[AIM OF THE TASK] Go line by line through the data below, counting each one that has "frame", and give the final count only.

[SUPPLIED ENTRIES]

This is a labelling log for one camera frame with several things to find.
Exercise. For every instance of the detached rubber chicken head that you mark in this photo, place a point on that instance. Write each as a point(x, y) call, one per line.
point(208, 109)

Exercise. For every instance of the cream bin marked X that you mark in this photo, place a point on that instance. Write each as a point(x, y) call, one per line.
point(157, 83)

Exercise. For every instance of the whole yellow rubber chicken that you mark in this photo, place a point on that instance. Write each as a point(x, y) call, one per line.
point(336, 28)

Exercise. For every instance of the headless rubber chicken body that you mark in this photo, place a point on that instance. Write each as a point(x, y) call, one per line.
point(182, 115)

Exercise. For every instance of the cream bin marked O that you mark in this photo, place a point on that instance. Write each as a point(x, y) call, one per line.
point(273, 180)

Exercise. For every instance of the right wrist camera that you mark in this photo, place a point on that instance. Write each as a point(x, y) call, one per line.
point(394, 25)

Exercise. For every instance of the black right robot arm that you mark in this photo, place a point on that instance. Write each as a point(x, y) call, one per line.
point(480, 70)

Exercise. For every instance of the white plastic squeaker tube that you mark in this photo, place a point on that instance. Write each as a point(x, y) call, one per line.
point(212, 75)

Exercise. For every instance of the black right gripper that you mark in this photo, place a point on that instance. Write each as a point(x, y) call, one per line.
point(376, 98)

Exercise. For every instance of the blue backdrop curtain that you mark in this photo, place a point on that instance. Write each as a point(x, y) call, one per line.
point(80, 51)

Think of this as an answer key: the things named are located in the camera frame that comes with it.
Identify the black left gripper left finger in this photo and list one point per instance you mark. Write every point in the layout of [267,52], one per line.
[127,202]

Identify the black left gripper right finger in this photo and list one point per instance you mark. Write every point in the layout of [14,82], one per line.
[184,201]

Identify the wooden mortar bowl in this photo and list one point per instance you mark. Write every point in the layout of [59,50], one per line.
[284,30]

[RESPONSE] 2